7. Prompt Assembly And LLM Execution

internal/connector.Processor is the execution core for one accepted job.

Before an LLM call it:

  • Loads and parses SOUL.md if needed
  • Downloads inbound attachments into the scoped resource directory
  • Derives runtime env vars for the current conversation
  • Prepares prompt text

Current prompt assets:

  • prompts/llm/initial_prompt.md.tmpl
  • prompts/connector/bot_soul.md.tmpl
  • prompts/connector/current_user_input.md.tmpl
  • prompts/connector/reply_context.md.tmpl
  • prompts/connector/runtime_skill_hint.md.tmpl
  • prompts/connector/synthetic_mention.md.tmpl

Important prompt behavior:

  • First-turn or non-resumed runs render the current-user-input template and may append reply context, bot soul, and runtime-skill hints
  • Resumed provider threads send only the current user input; Alice relies on the provider-side thread/session to hold prior context
  • chat runs can prepend SOUL.md; work runs intentionally skip bot-soul injection

The LLM layer is selected like this:

  1. Scene selects an outer llm_profiles.<name>
  2. The outer profile chooses provider / model / profile / reasoning / personality / prompt prefix
  3. llm.MultiBackend dispatches to the correct provider adapter

Currently supported providers: codex, claude, gemini, kimi, opencode

8. Reply Dispatch

Alice distinguishes between:

  • Immediate acknowledgement
  • Streamed progress messages from the backend
  • Final replies
  • File/image follow-ups

Current behavior:

  • Work-scene messages usually receive an immediate reaction or 收到!
  • Backend progress messages are sent as threaded replies when possible
  • Final replies are posted via the reply dispatcher
  • Thread replies fall back to direct replies when Feishu does not support threaded replies for that target

internal/connector/card.go, internal/connector/outgoing_mentions.go, internal/connector/outgoing_plaintext.go, and related files own:

  • Message send / reply / patch-card operations
  • Reactions
  • Upload of images and files
  • Attachment download
  • Scoped resource-root resolution

9. Runtime API And Bundled Skills

Alice exposes a local authenticated runtime API intended for bundled skills and thin runtime scripts.

Current HTTP surface:

  • POST /api/v1/messages/image
  • POST /api/v1/messages/file
  • GET|POST|PATCH|DELETE /api/v1/automation/tasks
  • GET|POST /api/v1/goal + pause/resume/complete/delete

There is no standalone text-send endpoint. Plain text is normally returned through the main reply pipeline.

Current safeguards:

  • Bearer token auth
  • Request-body size limit (1 MB)
  • In-process auth rate limiting (120 req/min)
  • Local uploads require readable, non-empty regular files and remain subject to Feishu size limits

Runtime-facing shell entrypoints:

  • alice runtime message ...
  • alice runtime automation ...
  • alice runtime goal ...

Bundled skills shipped in the current tree:

  • skills/alice-message
  • skills/alice-scheduler
  • skills/alice-goal

Runtime context is injected through environment variables (see Runtime API Design).

10. Automation Subsystem

internal/automation persists tasks in bbolt and executes them in-process.

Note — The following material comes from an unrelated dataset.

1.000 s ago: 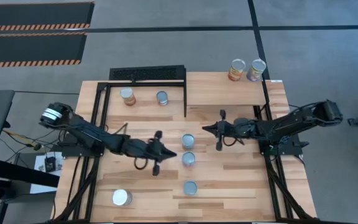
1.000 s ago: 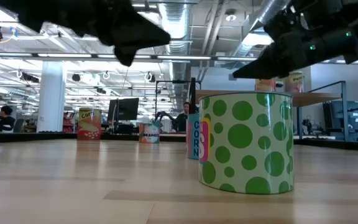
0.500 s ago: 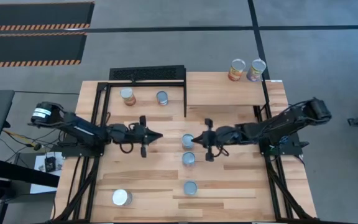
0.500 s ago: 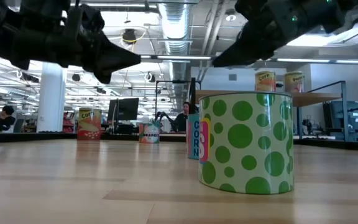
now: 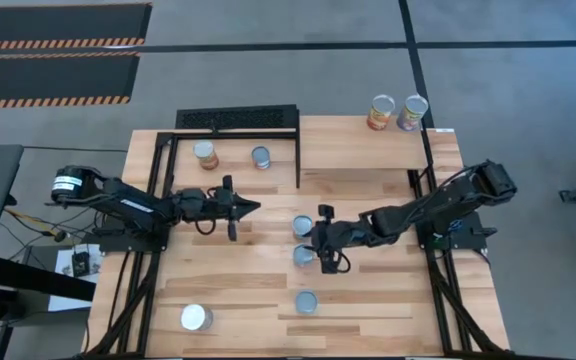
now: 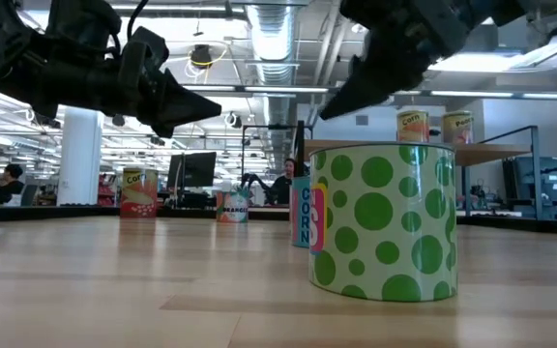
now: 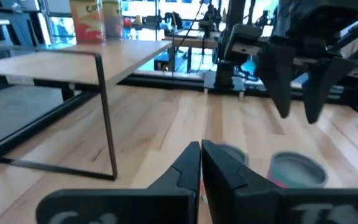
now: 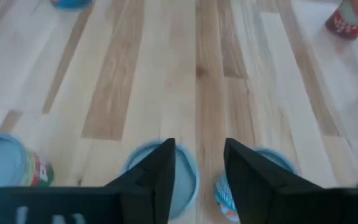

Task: Pick and place cans onto a shelf
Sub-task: Put the small canned corn on the shelf

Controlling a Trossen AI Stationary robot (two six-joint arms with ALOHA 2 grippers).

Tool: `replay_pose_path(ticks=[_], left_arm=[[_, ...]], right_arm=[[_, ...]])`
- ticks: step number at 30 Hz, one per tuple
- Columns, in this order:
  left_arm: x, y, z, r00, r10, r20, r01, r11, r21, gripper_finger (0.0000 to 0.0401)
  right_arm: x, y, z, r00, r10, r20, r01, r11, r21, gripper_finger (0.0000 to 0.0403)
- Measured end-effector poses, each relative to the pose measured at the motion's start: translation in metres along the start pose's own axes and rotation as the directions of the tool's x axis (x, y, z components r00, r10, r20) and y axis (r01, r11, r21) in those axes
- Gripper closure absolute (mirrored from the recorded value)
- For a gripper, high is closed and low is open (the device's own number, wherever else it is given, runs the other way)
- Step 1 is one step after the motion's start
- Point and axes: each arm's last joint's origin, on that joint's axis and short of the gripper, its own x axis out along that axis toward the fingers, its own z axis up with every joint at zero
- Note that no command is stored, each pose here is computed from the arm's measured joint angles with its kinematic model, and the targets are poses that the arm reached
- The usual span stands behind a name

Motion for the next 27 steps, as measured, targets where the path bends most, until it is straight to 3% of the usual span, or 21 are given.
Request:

Current task scopes: user, chat Current task actions: send_text, run_llm, run_workflow

Execution model:

  • Due tasks are claimed on a periodic tick
  • Long-lived system tasks are scheduled separately
  • Task env inherits the same conversation context bridge used for interactive runs
  • Workflow tasks call the same LLM backend but with workflow-specific agent names, env vars, and workspace hints

Built-in system tasks registered during bootstrap:

  • Periodic session/runtime state flush
  • Periodic campaign-repo reconcile

11. Configuration Model

The config model is pure multi-bot.

Important keys:

  • bots.<id>
  • llm_profiles
  • group_scenes.chat, group_scenes.work
  • private_scenes.chat, private_scenes.work
  • permissions
  • runtime_http_addr
  • workspace_dir, prompt_dir, codex_home

Behavior worth calling out:

  • RuntimeConfigs() derives missing bot paths and increments default runtime API ports across bots
  • Each outer llm_profiles key is a stable runtime selector
  • Provider-specific profile selectors still live inside each profile via the inner profile field
  • Runtime permissions gate bundled skills and runtime API surfaces independently

12. Observability And Debugging

Current observability surfaces:

  • Structured logs via zerolog
  • Rotating log files via lumberjack
  • Session usage counters stored in session_state.json
  • /status powered by statusview
  • Per-run markdown debug traces when log_level=debug

Debug traces include, when the backend exposes them:

  • Provider, agent name, thread/session id, model/profile
  • Rendered input, observed tool activity, final output or error

13. Extension Boundaries

The supported extension surfaces:

  • llm provider adapters
  • Prompt templates under prompts/
  • Bundled skills under skills/
  • Runtime API handlers

Contributing

Contributions are welcome. This guide covers workflow, standards, and review expectations for all contributors (human and AI).

中文版见下方。

1. Branch and Change Scope

  • Base daily work on latest dev. Submit PRs to dev.
  • main only accepts merge commits from dev.
  • Branch naming: feat/*, fix/*, docs/*, chore/*.
  • One commit, one goal. Don't mix unrelated changes in one commit.

2. Commit Message Format

Conventional Commits are enforced by a commit-msg hook:

type(scope): subject
type: subject

Allowed types: feat, fix, docs, style, refactor, perf, test, build, ci, chore, revert.

Examples:

  • feat(connector): support codex resume thread
  • fix: keep proxy env for codex exec
  • docs: add configuration reference

3. Pre-Commit Checks

First-time setup:

make precommit-install

Every commit must pass:

make check

make check runs in order:

GateCommand
Secret scansecret-check
Shell syntaxscript-check
Format checkfmt-check (gofmt)
Vetgo vet ./...
Unit testsgo test ./...
Race testsgo test -race ./internal/connector

Do not commit until make check passes with zero failures.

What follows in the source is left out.